When you copy from the entries that follow, take only the lines from the one with "If I wanted to draw boxes around the white chair, where" down to the one with "Could you verify if the large blue bin right", keeping both ends and dropping every picture.

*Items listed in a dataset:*
-------------------------

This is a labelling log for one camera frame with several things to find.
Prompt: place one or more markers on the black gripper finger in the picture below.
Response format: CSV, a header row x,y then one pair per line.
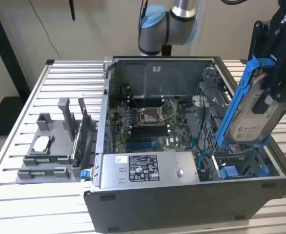
x,y
259,39
285,83

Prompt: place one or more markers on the hard disk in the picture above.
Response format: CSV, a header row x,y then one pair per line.
x,y
245,122

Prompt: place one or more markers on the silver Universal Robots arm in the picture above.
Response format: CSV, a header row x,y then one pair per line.
x,y
157,36

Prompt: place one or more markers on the metal disk bay cage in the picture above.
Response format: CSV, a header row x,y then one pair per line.
x,y
213,102

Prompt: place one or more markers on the blue empty disk carrier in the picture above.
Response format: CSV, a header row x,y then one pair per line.
x,y
230,172

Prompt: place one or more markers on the black RAM slot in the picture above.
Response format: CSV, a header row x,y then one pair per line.
x,y
146,140
149,131
149,134
149,127

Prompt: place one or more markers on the blue expansion slot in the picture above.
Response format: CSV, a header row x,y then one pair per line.
x,y
139,146

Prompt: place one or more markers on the green motherboard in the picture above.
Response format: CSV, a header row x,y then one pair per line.
x,y
177,136

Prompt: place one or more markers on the CPU socket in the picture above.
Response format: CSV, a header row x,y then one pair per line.
x,y
148,116

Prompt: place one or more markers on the thin locking lever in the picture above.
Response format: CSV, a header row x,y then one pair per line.
x,y
136,102

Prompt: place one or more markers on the silver power supply unit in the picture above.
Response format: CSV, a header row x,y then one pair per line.
x,y
167,168

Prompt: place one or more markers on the black open PC case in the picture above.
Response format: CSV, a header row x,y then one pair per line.
x,y
157,207

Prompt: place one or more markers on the black hanging rod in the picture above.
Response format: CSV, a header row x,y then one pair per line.
x,y
71,9

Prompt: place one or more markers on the green graphics card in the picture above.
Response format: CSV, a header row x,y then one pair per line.
x,y
84,136

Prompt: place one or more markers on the blue case latch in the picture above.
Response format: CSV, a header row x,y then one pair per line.
x,y
84,175

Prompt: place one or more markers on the gray parts rack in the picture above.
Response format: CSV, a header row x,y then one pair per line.
x,y
47,131

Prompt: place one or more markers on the silver CPU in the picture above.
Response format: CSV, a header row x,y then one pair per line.
x,y
41,144

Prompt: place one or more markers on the green RAM stick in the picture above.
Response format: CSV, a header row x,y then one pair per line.
x,y
45,171
45,159

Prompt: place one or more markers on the black flat floor base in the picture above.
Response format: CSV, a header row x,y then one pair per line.
x,y
4,114

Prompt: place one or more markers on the black slanted frame post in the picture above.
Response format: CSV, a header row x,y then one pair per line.
x,y
4,46

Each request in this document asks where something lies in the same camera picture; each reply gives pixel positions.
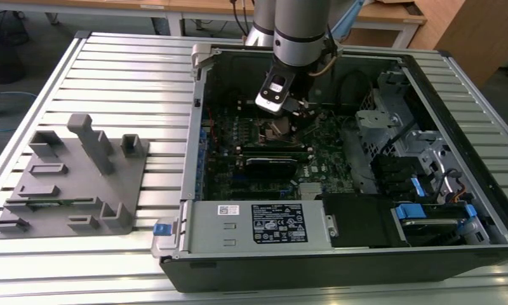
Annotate small silver heatsink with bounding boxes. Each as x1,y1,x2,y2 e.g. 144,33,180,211
299,182,324,195

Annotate black round stool base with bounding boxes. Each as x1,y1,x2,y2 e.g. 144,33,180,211
0,53,26,85

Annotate green RAM stick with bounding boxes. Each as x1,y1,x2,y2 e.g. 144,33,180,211
5,197,96,209

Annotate silver hard disk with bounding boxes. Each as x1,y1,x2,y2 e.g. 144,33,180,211
400,218,459,247

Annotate metal drive cage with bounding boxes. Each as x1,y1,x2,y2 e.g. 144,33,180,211
353,71,415,194

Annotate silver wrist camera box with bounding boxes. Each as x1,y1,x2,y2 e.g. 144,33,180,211
253,71,299,114

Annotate black looped wire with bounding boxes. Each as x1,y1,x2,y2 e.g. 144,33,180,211
337,69,372,111

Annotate silver chassis bracket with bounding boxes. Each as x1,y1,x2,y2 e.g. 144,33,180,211
400,129,453,179

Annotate green motherboard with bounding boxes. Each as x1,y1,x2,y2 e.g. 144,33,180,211
200,101,365,201

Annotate CPU socket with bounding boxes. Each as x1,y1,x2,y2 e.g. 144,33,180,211
256,119,303,146

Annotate black RAM slot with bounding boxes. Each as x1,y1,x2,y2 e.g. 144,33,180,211
240,150,315,158
240,143,315,151

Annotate blue floor cable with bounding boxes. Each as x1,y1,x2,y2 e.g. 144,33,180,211
0,91,38,132

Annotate black disk bay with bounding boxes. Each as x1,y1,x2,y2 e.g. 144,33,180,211
371,154,427,195

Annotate grey case hinge latch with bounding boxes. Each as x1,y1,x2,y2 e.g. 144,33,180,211
189,43,216,79

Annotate pale blue teach pendant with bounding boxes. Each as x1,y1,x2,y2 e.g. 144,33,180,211
328,0,368,36

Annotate black PC case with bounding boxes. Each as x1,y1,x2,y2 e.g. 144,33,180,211
149,43,508,294

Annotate orange and black wires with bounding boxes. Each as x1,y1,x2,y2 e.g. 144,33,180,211
447,189,471,204

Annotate blue disk carrier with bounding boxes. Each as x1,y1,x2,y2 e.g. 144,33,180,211
391,204,428,220

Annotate black plastic shroud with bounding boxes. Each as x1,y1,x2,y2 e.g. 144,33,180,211
321,193,397,249

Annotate black mesh bin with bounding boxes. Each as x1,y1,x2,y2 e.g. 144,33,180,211
0,11,30,48

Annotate grey parts rack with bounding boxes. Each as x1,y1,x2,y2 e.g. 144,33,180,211
0,113,152,240

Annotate silver CPU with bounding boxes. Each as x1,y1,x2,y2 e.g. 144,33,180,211
264,116,293,140

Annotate black graphics card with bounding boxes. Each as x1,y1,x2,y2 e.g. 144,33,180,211
244,156,300,179

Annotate grey power supply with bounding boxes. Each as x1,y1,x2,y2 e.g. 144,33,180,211
180,199,335,255

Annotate wooden cabinet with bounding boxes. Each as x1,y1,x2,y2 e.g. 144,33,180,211
409,0,508,90

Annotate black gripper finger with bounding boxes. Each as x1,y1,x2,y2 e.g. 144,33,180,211
288,107,303,144

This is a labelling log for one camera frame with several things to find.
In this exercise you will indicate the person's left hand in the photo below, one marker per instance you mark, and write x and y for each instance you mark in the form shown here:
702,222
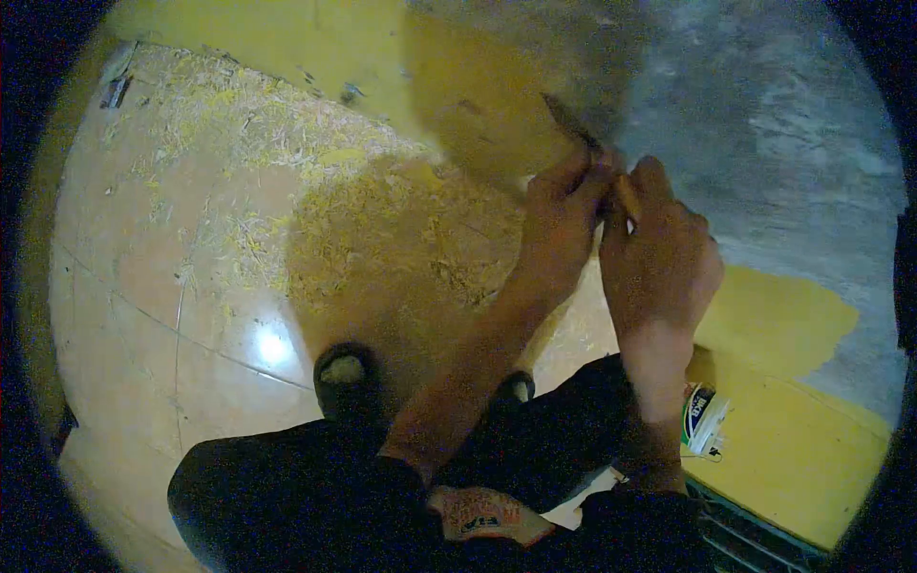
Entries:
555,229

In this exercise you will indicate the thin bamboo stick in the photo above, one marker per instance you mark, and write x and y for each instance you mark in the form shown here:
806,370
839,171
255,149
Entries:
626,199

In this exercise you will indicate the pile of wood shavings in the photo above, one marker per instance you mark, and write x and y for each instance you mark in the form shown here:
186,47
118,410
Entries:
344,208

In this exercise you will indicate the dark ribbed crate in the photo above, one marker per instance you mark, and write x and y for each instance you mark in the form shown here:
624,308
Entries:
745,533

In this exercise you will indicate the green and white packet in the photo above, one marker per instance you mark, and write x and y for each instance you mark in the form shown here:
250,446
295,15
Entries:
703,421

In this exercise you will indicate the yellow mat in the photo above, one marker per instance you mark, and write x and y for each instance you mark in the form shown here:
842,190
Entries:
781,430

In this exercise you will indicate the dark knife blade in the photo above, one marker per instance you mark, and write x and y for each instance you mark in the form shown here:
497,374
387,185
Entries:
568,120

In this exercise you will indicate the person's left fingers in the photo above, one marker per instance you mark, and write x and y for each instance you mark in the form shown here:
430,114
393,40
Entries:
584,175

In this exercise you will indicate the small dark metal piece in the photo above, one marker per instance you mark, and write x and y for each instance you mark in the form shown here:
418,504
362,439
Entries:
116,92

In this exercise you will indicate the person's right hand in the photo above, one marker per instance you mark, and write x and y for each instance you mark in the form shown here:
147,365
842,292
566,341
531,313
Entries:
659,265

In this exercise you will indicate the person's right fingers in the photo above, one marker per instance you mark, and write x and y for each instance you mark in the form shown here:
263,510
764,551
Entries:
652,183

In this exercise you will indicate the person's legs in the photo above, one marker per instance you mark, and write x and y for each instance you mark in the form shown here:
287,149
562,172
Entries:
315,487

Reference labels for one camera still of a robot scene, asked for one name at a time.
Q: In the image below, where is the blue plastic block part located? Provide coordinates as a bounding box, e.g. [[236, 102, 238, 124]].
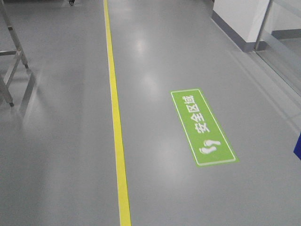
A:
[[293, 134, 301, 160]]

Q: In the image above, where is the green safety zone floor sign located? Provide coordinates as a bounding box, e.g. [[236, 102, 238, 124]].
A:
[[170, 89, 239, 167]]

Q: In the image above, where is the yellow floor line tape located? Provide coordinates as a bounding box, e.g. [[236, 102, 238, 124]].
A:
[[103, 0, 132, 226]]

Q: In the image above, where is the steel railing post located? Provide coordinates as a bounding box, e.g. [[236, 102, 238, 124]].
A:
[[254, 0, 274, 50]]

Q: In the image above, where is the steel frame stand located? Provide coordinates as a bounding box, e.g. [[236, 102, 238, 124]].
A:
[[0, 0, 30, 108]]

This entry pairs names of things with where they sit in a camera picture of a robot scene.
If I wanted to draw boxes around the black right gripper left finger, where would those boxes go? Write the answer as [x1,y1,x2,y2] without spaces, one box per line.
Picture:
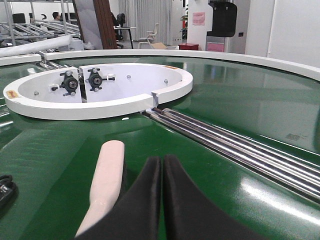
[75,156,162,240]

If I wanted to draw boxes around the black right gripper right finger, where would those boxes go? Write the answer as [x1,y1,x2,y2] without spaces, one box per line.
[162,154,263,240]

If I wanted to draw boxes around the pink hand broom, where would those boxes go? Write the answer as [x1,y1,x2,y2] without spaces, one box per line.
[75,140,125,237]

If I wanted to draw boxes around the black cable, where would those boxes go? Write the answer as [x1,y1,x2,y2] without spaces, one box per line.
[0,174,19,213]

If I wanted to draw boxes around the green conveyor belt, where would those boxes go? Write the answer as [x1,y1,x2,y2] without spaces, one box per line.
[0,56,320,240]

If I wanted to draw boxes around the white outer conveyor rim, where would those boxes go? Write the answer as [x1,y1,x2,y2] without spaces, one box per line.
[0,49,320,81]

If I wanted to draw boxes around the steel transfer rollers right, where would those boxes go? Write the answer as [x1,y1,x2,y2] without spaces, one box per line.
[142,108,320,202]

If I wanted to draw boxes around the steel transfer rollers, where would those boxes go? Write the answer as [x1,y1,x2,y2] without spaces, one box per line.
[35,51,74,71]
[142,108,320,202]

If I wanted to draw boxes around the right black bearing block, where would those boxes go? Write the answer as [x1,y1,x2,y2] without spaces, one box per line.
[87,67,103,92]

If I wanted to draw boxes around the black bearing block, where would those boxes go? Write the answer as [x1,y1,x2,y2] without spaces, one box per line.
[87,67,103,92]
[59,71,79,97]

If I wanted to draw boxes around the left black bearing block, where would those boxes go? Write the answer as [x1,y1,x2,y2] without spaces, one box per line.
[59,71,79,97]

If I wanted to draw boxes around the red box on floor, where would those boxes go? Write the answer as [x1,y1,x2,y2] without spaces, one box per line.
[178,43,199,51]

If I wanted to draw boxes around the steel transfer rollers far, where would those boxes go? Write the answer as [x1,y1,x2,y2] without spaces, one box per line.
[35,51,74,71]

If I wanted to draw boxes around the white chair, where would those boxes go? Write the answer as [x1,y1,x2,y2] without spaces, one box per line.
[138,23,159,49]

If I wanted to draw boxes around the white rolled tube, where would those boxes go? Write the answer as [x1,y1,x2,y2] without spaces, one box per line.
[0,35,72,57]

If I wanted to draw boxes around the brown wooden panel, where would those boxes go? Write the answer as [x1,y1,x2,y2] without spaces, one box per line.
[93,0,118,50]

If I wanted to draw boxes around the black water dispenser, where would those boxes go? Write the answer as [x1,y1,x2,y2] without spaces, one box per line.
[206,0,238,53]

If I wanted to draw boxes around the seated person in background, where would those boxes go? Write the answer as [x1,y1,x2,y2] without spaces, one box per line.
[52,11,61,22]

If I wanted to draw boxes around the metal roller rack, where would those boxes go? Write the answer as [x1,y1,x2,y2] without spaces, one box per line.
[0,0,81,46]

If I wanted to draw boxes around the white inner conveyor ring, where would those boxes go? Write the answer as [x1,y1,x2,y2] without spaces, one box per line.
[3,62,194,121]

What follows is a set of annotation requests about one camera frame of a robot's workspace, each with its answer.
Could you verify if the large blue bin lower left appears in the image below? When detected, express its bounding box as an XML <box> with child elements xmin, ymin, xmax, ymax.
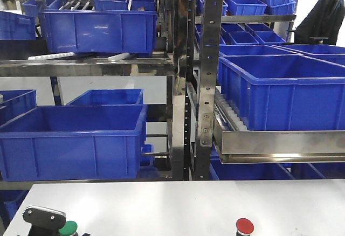
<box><xmin>1</xmin><ymin>105</ymin><xmax>147</xmax><ymax>182</ymax></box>

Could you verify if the large blue bin upper left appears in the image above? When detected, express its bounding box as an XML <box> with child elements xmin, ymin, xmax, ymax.
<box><xmin>40</xmin><ymin>10</ymin><xmax>157</xmax><ymax>54</ymax></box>

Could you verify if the red push button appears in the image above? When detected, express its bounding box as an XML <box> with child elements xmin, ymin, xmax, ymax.
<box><xmin>236</xmin><ymin>218</ymin><xmax>254</xmax><ymax>236</ymax></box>

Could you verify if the large blue bin right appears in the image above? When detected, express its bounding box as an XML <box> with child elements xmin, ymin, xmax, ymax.
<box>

-------------------------

*OUTPUT BELOW:*
If I wanted to draw boxes around the white chair, where would those boxes go? Write the answer as [x1,y1,x2,y2] without spaces, one box per line.
[138,23,159,49]

If I wanted to draw boxes around the white rolled tube, where would those boxes go? Write the answer as [x1,y1,x2,y2] without spaces, one box per line.
[0,35,72,57]

If I wanted to draw boxes around the brown wooden panel, where would those boxes go? Write the answer as [x1,y1,x2,y2] without spaces, one box per line.
[93,0,118,50]

If I wanted to draw boxes around the black water dispenser, where would those boxes go? Write the answer as [x1,y1,x2,y2] without spaces, one box per line.
[206,0,238,53]

If I wanted to draw boxes around the seated person in background, where would those boxes go? Write the answer as [x1,y1,x2,y2] without spaces, one box per line.
[52,11,61,22]

If I wanted to draw boxes around the metal roller rack, where would those boxes go? Write the answer as [x1,y1,x2,y2] without spaces, one box per line.
[0,0,81,46]

If I wanted to draw boxes around the white inner conveyor ring, where would those boxes go? Write the answer as [x1,y1,x2,y2] without spaces, one box per line.
[3,62,194,121]

What follows is a set of annotation requests about one camera frame of a robot's workspace, each with its answer.
Could you verify if the large blue bin lower left appears in the image below? When detected, express its bounding box as an XML <box> with child elements xmin, ymin, xmax, ymax.
<box><xmin>1</xmin><ymin>105</ymin><xmax>147</xmax><ymax>182</ymax></box>

Could you verify if the large blue bin upper left appears in the image above? When detected, express its bounding box as an XML <box> with child elements xmin, ymin, xmax, ymax.
<box><xmin>40</xmin><ymin>10</ymin><xmax>157</xmax><ymax>54</ymax></box>

Could you verify if the red push button appears in the image above? When detected, express its bounding box as an XML <box> with child elements xmin, ymin, xmax, ymax.
<box><xmin>236</xmin><ymin>218</ymin><xmax>254</xmax><ymax>236</ymax></box>

Could you verify if the large blue bin right appears in the image above? When detected, express its bounding box as an XML <box> with child elements xmin, ymin, xmax, ymax.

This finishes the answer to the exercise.